У Сенчина очень натянутые отношения с эстетикой. Художественное в литературе остается вне его понимания. Прикольно было, иначе не скажешь, узнать, что этот молодой писатель не стесняется обнаружить медвежью нечувствительность к стилю: «Я часто путаюсь, где описан тот или иной эпизод — в “Мастере и Маргарите” или в “Двенадцати стульях”. Одна эпоха, одни учреждения, по которым ходят и Бендер, и Бегемот, один, в общем-то, и язык…» (интервью газете «НГ Ex libris». 2003. 20 ноября). Что же до художественной ценности его собственных произведений, я выводов делать не буду, а только ограничусь некоторыми наблюдениями. Композиция и в «Чужом», и в повести «ВВ» — отсутствует. Лексика Сенчина однообразна, он пользуется неизменными формулами типа «пили пивко». «Сытно гудящий» холодильник — чуть ли не единственная замеченная мною метафора. Редкие цветные мазки Сенчин подбирает под реальность, пользуясь серыми составными словами: серо-белый, серо-желтый, зеленовато-коричневый. Язык его небрежен и вял, можно сказать, язык Сенчина как явление литературы не существует. «Меня раздражают проблемы, с какими связана, например, баня или полив огорода. В Москве тоже куча проблем, но там проблемы другие…» («Чужой»), — ну прямо не рассказ, а разговор по телефону!

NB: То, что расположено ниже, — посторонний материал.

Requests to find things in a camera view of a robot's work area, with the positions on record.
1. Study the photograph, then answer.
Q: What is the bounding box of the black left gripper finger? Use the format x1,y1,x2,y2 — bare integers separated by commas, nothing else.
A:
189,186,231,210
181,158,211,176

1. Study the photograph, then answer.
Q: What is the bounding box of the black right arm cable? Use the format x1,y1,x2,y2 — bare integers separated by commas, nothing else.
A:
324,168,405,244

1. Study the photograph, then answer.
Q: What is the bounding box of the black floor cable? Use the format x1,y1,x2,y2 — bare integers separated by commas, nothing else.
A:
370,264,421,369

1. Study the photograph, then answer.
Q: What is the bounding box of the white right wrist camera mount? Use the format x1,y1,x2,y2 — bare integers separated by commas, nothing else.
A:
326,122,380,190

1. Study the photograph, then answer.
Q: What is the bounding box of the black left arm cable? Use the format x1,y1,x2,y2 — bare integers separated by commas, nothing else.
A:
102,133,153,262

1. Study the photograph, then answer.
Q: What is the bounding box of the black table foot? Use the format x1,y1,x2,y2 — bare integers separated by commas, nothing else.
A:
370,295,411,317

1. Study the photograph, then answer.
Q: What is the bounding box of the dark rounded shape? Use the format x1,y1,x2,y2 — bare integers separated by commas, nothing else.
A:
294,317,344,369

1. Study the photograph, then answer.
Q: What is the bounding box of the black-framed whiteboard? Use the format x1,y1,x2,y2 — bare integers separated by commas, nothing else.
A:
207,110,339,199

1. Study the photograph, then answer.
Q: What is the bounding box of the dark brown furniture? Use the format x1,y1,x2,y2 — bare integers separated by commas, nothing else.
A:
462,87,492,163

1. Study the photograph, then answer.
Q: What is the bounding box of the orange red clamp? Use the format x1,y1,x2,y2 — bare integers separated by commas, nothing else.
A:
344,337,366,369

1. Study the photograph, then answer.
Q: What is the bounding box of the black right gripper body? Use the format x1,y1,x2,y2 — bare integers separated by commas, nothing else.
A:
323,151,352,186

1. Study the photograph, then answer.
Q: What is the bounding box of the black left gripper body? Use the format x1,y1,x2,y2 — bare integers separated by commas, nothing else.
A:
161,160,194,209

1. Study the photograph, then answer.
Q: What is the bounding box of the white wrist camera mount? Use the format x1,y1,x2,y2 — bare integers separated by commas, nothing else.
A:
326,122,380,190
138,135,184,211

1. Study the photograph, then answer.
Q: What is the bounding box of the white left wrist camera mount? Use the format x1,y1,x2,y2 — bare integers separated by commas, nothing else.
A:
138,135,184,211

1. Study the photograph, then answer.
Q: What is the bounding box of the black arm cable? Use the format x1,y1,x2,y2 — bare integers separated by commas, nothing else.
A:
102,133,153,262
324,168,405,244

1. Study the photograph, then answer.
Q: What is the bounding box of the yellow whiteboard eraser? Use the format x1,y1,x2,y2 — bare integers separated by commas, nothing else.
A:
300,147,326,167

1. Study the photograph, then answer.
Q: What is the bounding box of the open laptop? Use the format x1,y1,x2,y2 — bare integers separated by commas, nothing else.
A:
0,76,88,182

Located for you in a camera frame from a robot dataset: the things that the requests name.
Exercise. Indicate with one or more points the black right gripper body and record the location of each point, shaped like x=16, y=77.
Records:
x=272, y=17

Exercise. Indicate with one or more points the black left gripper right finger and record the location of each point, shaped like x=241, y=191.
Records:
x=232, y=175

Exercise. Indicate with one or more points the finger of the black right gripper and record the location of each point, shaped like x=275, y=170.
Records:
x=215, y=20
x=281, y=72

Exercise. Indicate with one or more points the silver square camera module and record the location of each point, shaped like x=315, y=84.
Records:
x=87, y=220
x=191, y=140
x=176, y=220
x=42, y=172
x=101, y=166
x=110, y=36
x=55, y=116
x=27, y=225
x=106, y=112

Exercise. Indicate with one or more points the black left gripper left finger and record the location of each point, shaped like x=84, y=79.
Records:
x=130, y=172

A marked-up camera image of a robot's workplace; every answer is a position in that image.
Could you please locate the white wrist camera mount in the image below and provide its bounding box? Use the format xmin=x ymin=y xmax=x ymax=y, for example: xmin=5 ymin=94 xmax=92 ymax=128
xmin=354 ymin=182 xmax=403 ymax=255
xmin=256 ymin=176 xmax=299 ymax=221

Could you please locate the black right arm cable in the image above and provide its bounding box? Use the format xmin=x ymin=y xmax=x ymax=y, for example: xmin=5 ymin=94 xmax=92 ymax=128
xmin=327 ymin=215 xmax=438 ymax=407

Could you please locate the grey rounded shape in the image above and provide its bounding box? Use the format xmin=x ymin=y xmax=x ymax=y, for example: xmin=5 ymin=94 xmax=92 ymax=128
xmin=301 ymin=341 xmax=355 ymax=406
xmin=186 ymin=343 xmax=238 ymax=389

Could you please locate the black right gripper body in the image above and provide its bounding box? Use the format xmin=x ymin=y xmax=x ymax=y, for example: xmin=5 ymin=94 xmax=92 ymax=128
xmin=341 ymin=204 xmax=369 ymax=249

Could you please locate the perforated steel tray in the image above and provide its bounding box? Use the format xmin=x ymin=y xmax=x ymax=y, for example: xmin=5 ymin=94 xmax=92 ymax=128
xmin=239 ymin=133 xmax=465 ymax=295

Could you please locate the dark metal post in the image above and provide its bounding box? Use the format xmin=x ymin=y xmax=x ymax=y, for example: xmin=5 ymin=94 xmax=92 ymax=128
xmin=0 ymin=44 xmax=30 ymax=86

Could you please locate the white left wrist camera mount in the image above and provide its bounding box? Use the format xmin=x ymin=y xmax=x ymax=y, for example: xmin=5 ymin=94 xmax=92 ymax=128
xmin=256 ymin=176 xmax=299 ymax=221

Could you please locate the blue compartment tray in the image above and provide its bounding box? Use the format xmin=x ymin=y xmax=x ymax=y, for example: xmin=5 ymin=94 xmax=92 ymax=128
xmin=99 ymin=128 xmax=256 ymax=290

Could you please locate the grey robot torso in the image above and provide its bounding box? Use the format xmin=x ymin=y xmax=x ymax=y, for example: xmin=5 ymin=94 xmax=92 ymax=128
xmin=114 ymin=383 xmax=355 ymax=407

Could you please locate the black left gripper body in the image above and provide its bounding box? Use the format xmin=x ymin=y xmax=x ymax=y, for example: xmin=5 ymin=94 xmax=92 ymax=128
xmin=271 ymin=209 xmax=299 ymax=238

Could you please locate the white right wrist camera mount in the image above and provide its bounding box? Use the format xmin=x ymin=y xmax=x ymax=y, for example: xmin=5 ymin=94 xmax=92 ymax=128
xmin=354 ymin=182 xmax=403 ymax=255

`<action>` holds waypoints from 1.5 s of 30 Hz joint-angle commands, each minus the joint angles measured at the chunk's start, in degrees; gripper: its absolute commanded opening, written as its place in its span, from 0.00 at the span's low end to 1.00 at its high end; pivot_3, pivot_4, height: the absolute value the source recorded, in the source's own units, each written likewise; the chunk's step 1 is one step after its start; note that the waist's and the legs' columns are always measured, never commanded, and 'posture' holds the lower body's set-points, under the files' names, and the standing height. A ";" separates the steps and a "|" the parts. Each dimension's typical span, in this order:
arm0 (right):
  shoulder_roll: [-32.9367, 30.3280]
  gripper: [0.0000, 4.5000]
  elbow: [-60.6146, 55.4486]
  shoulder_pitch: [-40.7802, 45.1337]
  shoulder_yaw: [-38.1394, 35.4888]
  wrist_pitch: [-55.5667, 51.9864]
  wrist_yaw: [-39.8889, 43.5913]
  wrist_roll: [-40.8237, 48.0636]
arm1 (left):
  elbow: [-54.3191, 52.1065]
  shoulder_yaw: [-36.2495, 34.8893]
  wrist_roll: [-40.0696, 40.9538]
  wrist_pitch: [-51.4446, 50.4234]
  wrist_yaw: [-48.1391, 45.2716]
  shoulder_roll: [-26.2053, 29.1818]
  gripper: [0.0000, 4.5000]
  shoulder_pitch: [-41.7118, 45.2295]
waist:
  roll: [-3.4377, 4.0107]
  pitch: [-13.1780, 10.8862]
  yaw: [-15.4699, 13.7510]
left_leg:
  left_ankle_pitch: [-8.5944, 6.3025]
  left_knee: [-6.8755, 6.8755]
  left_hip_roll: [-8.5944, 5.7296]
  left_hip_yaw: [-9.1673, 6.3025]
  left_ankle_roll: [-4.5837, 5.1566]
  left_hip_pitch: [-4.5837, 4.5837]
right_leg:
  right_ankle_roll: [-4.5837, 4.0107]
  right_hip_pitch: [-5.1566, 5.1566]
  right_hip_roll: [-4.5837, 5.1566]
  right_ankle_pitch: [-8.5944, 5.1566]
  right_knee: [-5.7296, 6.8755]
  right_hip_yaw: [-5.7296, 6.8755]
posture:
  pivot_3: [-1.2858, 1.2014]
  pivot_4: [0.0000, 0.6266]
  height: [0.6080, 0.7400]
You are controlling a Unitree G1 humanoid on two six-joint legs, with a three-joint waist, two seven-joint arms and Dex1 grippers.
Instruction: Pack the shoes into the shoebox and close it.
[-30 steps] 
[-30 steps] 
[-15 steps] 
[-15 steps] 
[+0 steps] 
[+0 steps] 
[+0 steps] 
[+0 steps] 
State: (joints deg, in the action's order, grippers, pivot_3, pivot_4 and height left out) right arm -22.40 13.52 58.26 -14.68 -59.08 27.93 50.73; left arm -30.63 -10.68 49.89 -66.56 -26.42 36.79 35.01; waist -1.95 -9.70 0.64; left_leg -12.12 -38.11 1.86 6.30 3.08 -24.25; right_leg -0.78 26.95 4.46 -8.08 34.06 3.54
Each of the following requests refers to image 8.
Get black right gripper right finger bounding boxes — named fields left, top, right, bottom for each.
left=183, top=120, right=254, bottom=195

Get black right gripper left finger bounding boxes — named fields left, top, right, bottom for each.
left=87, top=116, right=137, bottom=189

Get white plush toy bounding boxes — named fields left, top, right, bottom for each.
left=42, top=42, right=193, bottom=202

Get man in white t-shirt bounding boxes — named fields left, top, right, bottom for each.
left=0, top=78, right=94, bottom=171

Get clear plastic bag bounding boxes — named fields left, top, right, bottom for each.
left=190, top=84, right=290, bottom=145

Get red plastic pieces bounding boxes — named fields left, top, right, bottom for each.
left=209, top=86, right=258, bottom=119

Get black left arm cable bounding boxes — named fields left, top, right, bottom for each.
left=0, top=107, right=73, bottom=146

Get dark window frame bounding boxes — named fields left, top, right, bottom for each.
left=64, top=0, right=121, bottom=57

Капуцин с Тверского бульвара. «Как написать, чтоб понравилось редакторам и дало пищу критикам?» («ВВ»). Сенчин озабочен не реализацией своей творческой личности, а поддержанием писательского статуса, продвижением по литературной службе. Писательство — иллюзорное «я» Сенчина, выбранная им форма приспособления к требованиям обыденности. Он сам чувствует что-то лживое в своей жизни и свою последнюю повесть пишет, чтобы исповедаться и очиститься, но от чего?
В повести Сенчина проблема соотношения литературы и жизни, мотив очистительного бегства решаются противоположным способом, нежели в романе Маканина. Петрович, ощущая психологическое неблагополучие литературной среды, принимает решение выйти из нее в свободную сферу жизни. Сенчин, напротив, думает преодолеть свою зависимость от писательского статуса еще большим закреплением в этой явно мучительной для него роли. «Это моя работа. Судьба. Я буду монахом. Монахом литературы»; «Да, кажется, все идет правильно. Постепенно, но все же вперед и вверх. Как ступени пологой лестницы… Каждый пытается по-своему зажить как человек. У меня есть писательство. При советском строе, наверное, благополучия на этом пути достичь было легче. Гонорары, говорят, были тогда неслабые, да и другие плюсы<…> как вернусь — надо сразу снимать квартиру. Найти девушку, симпатичную, простую, спокойную. Как вторая жена Достоевского, как вторая жена Леонида Андреева, Солженицына. Со вторыми женами писателям почему-то больше везет…». Трагедия, однако, в том, что писательский путь «вперед и вверх» преграждает творческая планка, которой иллюзорному «я» Сенчина не преодолеть. Поэтому, судя по тексту повести, он уже начинает ненавидеть творческий процесс, мешающий ему наслаждаться жизнью известного писателя, — вдумайтесь в абсурдность этой ситуации!